If a line in the entries below holds the string "requests", copy it.
DATA SHOWN Start Marker
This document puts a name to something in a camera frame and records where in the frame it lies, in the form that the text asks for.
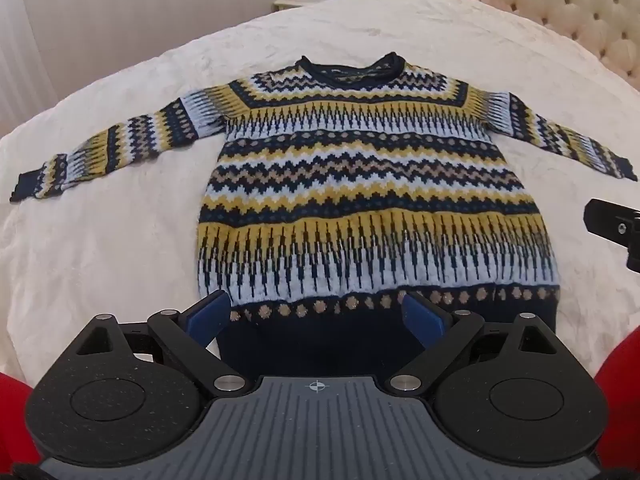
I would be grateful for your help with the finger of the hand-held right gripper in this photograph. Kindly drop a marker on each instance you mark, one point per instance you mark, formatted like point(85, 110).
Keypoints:
point(607, 220)

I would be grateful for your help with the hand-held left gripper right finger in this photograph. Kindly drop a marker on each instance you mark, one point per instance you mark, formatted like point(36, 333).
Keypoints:
point(422, 322)

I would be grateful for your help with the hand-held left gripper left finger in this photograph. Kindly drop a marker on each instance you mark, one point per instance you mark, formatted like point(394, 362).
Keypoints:
point(212, 317)

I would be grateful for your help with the navy yellow patterned knit sweater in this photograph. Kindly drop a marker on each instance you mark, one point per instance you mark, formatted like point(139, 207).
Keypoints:
point(350, 185)

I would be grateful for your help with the white plush bed blanket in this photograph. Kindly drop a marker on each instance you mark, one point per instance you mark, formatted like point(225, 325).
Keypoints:
point(125, 240)

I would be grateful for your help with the cream tufted headboard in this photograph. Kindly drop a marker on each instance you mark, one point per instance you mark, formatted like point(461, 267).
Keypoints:
point(575, 5)

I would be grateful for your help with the person's red clothing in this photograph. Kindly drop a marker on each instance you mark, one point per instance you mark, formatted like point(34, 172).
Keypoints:
point(15, 420)

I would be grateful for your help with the cream nightstand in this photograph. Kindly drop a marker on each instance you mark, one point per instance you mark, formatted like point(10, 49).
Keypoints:
point(300, 2)

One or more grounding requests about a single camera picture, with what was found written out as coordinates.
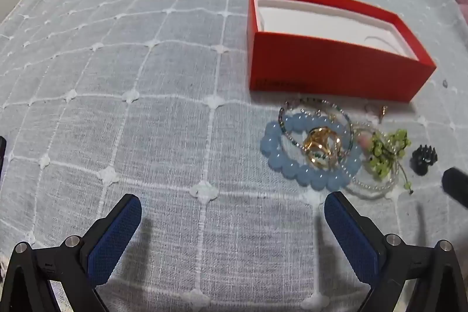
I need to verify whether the white pearl bracelet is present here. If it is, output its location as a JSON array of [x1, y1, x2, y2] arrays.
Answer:
[[344, 122, 399, 196]]

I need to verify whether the grey checked blanket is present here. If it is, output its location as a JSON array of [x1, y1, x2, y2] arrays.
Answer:
[[0, 0, 468, 312]]

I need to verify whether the green bead bracelet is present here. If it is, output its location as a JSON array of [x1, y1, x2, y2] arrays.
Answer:
[[367, 129, 414, 194]]

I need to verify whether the blue bead bracelet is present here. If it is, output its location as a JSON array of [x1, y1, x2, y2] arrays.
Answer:
[[260, 113, 362, 192]]

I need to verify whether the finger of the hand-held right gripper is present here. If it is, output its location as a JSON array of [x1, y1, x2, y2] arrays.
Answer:
[[442, 168, 468, 209]]

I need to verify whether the thin dark seed bead bracelet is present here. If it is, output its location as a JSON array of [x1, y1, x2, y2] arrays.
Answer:
[[278, 98, 355, 161]]

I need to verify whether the black hair claw clip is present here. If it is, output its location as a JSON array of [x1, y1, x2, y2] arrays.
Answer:
[[412, 144, 438, 177]]

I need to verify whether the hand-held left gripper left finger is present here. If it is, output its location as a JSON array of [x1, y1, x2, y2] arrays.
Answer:
[[0, 193, 142, 312]]

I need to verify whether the gold ring with green stone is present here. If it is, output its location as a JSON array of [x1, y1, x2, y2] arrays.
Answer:
[[302, 127, 345, 166]]

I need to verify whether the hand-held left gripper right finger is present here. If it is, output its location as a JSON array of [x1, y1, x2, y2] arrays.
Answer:
[[324, 192, 468, 312]]

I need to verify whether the red cardboard box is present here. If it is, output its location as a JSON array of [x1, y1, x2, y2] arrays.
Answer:
[[249, 0, 437, 103]]

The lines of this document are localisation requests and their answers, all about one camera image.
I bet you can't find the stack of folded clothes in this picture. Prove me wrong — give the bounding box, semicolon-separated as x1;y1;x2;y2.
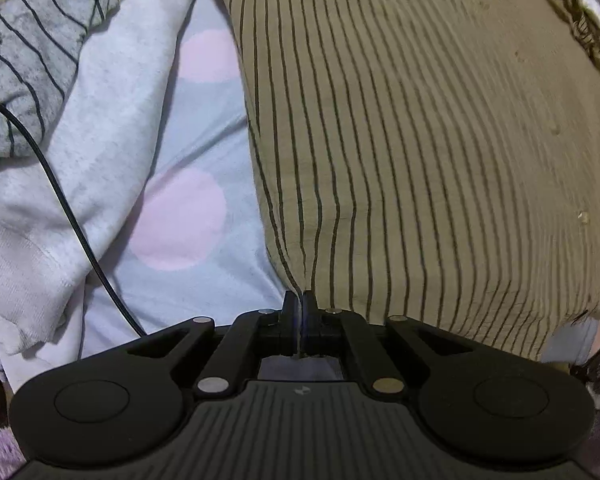
555;0;600;91

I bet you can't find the black cable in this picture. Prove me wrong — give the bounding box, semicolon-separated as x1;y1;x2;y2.
0;94;148;338

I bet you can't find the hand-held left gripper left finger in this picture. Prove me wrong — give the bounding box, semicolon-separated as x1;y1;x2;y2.
125;290;301;403

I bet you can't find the grey striped cloth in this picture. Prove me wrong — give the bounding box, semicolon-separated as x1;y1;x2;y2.
0;0;120;158

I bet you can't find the brown striped shirt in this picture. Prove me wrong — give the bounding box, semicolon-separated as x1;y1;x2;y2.
187;0;600;361

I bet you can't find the white cloth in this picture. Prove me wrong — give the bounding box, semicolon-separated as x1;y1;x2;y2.
0;0;201;391

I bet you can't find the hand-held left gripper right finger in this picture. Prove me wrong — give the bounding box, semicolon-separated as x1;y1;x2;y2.
302;290;476;403

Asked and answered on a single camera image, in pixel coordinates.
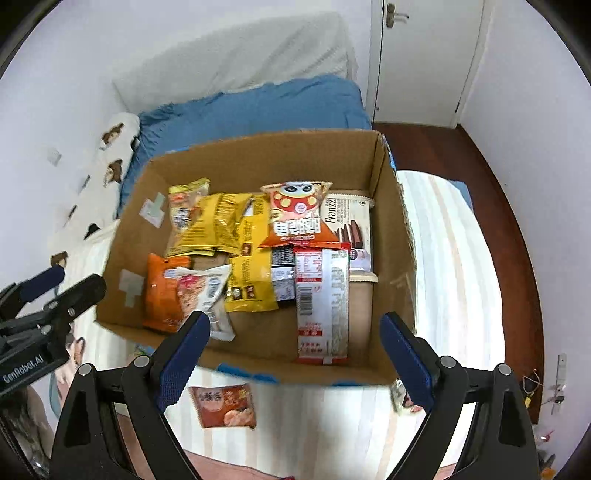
DATA SHOWN End Marker
- [ANSWER BOX]:
One or more grounding requests about a single camera picture, with what was found written out as coordinates.
The lines of this document are localisation requests and their answers, all about one camera image.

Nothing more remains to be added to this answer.